● Given data
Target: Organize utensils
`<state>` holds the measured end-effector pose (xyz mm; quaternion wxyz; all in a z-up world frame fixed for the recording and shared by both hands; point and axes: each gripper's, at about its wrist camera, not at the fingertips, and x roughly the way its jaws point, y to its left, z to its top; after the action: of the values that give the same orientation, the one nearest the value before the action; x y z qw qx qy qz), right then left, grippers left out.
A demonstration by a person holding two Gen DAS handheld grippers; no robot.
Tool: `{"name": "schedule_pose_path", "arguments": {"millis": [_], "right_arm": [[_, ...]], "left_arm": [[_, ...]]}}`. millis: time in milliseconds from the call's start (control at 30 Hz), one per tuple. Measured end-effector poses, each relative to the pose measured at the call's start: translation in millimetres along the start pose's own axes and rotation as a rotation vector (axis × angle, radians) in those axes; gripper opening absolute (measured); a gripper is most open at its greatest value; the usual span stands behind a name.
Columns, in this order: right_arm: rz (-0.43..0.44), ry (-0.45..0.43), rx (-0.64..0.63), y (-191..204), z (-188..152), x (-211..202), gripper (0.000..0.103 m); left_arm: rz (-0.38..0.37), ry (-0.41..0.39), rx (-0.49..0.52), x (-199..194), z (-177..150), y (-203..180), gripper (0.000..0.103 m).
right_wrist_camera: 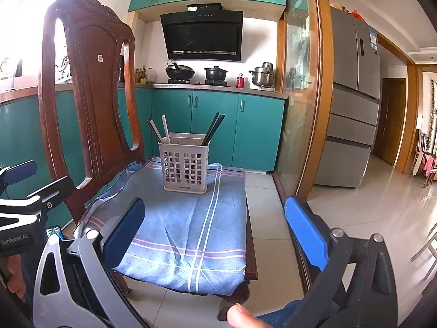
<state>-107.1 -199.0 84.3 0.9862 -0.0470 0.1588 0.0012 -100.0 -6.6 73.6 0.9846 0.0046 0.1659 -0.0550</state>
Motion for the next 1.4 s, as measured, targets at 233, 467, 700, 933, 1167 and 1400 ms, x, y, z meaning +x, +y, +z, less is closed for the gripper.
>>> {"name": "schedule_pose_path", "arguments": {"millis": [233, 467, 700, 933, 1167, 1400], "right_arm": [[0.003, 0.002, -0.011, 5.3, 1.7, 2.3, 0.100], [0.003, 0.005, -0.017, 8.1, 2.8, 4.7, 0.100], [0.004, 0.008, -0.017, 7.1, 3.1, 5.6, 0.100], [0.004, 0.009, -0.017, 7.1, 2.7, 6.1, 0.100], [-0.001, 0.011, -0.015, 9.4, 1.4, 7.2, 0.100], [-0.004, 0.018, -0.010, 10.3, -1.1, 8.8, 0.100]], "left_arm": [[-0.003, 0.008, -0.005, 1.1, -0.7, 0.9, 0.100], [-0.004, 0.015, -0.010, 3.3, -0.3, 3.0, 0.100], [-0.005, 0.022, -0.015, 5.1, -0.3, 2.8, 0.100], [-0.005, 0.023, -0.014, 5.3, -0.5, 1.7, 0.100], [-0.007, 0.029, -0.013, 6.4, -1.9, 0.0, 0.100], [-0.012, 0.035, -0.016, 8.3, -3.5, -0.3, 0.100]]}}
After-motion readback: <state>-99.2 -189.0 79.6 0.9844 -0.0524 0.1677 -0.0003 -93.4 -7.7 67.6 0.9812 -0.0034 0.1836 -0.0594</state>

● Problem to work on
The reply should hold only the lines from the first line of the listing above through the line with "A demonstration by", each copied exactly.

● Answer space
Target: Organize utensils
`<state>` holds the measured end-effector pose (xyz mm; quaternion wxyz; all in a z-up world frame fixed for the recording and shared by both hands; point and axes: each gripper's, at about its wrist camera, not at the fingertips, and x roughly the way its jaws point, y to its left, z to its top; after the action: of the values that give the same orientation, the one nearest the value before the action; x y z qw qx qy qz), right then left, grippers left out.
A demonstration by a person holding two Gen DAS handheld grippers; no robot.

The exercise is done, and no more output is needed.